[[ Recorded information open ]]
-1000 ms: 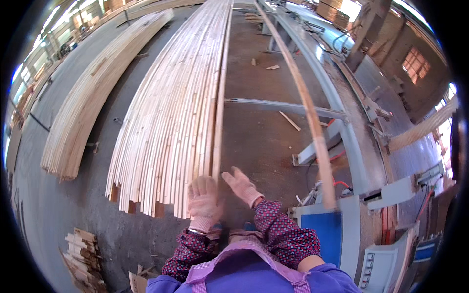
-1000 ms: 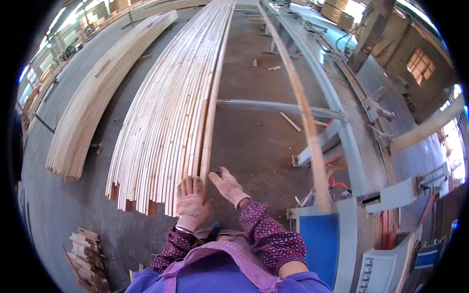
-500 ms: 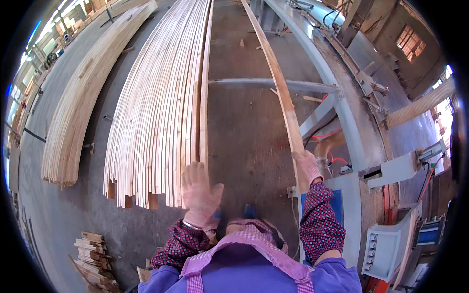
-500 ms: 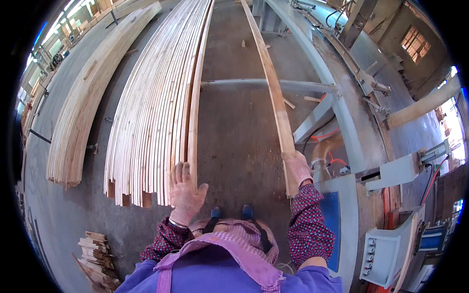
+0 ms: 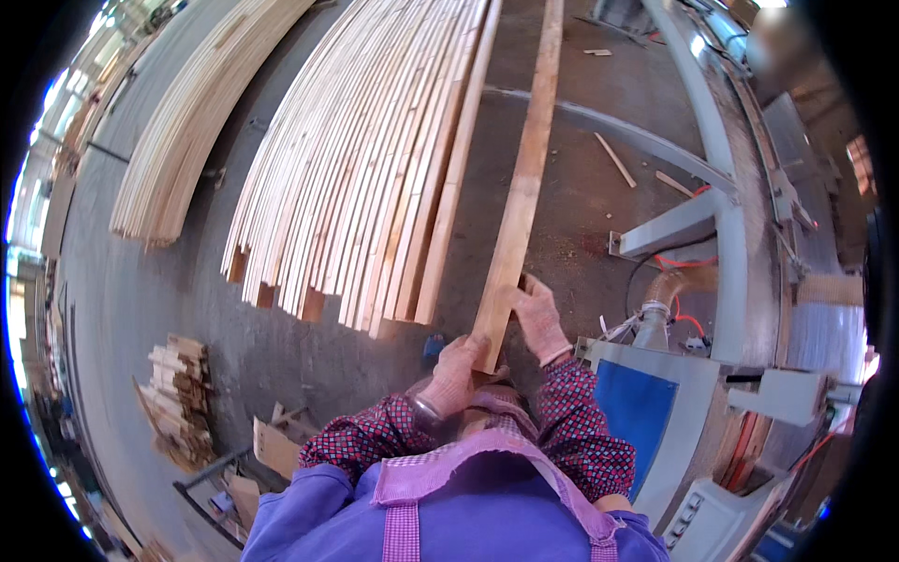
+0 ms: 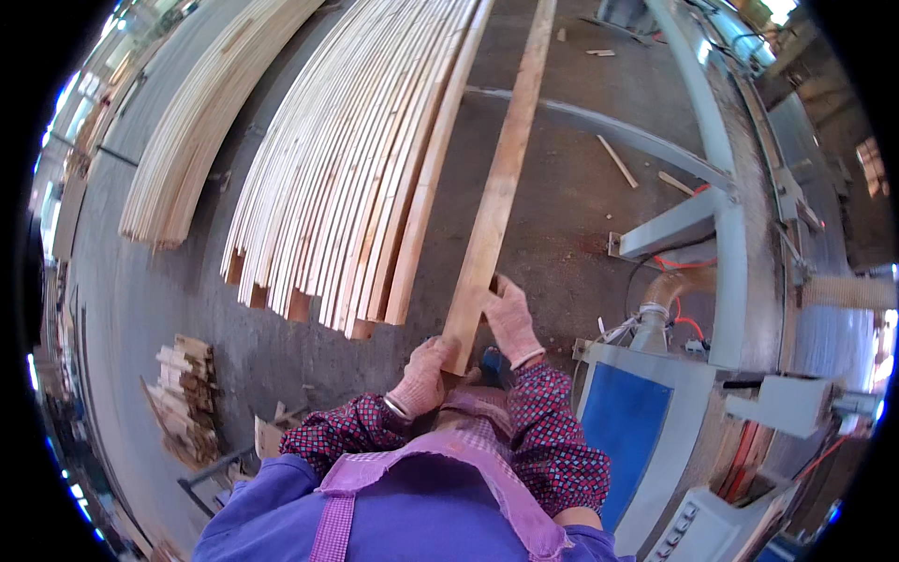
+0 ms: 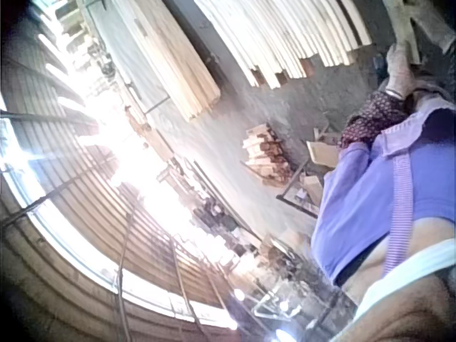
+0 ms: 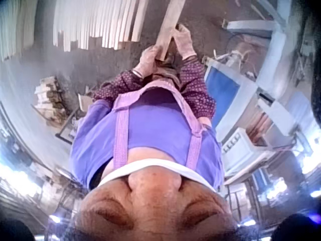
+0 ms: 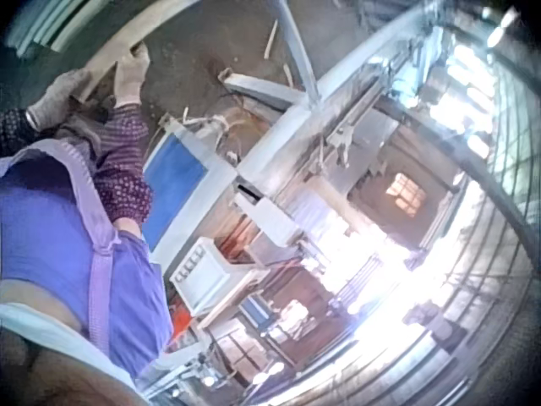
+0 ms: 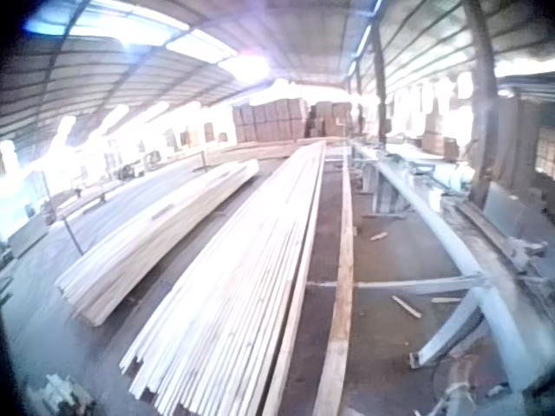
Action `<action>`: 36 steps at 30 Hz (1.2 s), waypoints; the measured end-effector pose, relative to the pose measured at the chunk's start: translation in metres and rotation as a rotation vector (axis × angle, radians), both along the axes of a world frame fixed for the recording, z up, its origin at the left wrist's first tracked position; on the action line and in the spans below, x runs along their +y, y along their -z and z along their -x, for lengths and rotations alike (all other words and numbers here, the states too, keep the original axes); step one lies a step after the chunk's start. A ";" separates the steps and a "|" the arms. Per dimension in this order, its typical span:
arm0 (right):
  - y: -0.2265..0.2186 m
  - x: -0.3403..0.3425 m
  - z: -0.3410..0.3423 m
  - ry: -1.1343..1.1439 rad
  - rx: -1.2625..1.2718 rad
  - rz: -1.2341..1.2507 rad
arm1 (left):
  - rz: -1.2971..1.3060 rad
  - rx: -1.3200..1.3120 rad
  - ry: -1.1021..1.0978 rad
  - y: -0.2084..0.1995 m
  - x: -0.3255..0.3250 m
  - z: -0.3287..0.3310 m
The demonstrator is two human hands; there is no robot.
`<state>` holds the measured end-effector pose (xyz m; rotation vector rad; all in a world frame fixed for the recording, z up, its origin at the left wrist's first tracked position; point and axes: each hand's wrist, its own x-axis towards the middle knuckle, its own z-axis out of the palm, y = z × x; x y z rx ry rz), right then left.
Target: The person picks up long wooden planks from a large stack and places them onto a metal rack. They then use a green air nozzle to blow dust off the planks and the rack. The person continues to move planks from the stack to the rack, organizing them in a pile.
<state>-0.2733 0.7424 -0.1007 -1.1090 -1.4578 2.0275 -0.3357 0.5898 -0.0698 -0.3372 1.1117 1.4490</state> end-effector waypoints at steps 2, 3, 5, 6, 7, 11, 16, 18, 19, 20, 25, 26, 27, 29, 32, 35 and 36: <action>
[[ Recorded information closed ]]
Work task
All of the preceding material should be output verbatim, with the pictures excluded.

Task solution
-1000 ms: 
-1000 ms: 
-500 ms: 
-500 ms: 
+0 ms: 
+0 ms: 
+0 ms: 
+0 ms: 
+0 ms: 
+0 ms: 
Action `<action>`: 36 steps at 30 Hz (1.2 s), waypoints; the measured end-effector pose, relative to the pose measured at the chunk's start: translation in metres and rotation as a rotation vector (axis × angle, radians), both along the axes of a world frame fixed for the recording, z up, its origin at the left wrist's first tracked position; on the action line and in the spans below, x runs along their +y, y along their -z and z along their -x, for lengths and rotations alike (all other words and numbers here, the states too, keep the original axes); step one lies a step after the chunk's start. A ";" separates the steps and a "|" the arms. Per dimension in this order, its typical span:
arm0 (right):
  - y: -0.2265..0.2186 m
  - x: -0.3403..0.3425 m
  - z: -0.3410..0.3423 m
  - ry: -1.1343..1.1439 rad
  - rx: -1.2625..1.2718 rad
  - rz: -1.2341..1.2507 rad
arm1 (left):
  - rz: -1.2971..1.3060 rad
  - rx: -1.3200..1.3120 rad
  - ry: -1.1021..1.0978 rad
  - y: -0.2084..0.1995 m
  - x: -0.3255..0.3250 m
  - z: -0.3287..0.3310 m
The demonstrator is two human hands; there is no robot.
`<state>` holds the measured end-effector pose (xyz m; rotation vector rad; all in a world frame fixed for the recording, z up, its origin at the left wrist's first tracked position; point and axes: each hand's wrist, its own x-axis towards the middle knuckle, its own z-axis out of the palm, y = z × x; x y z rx ry rz), right then left.
Target: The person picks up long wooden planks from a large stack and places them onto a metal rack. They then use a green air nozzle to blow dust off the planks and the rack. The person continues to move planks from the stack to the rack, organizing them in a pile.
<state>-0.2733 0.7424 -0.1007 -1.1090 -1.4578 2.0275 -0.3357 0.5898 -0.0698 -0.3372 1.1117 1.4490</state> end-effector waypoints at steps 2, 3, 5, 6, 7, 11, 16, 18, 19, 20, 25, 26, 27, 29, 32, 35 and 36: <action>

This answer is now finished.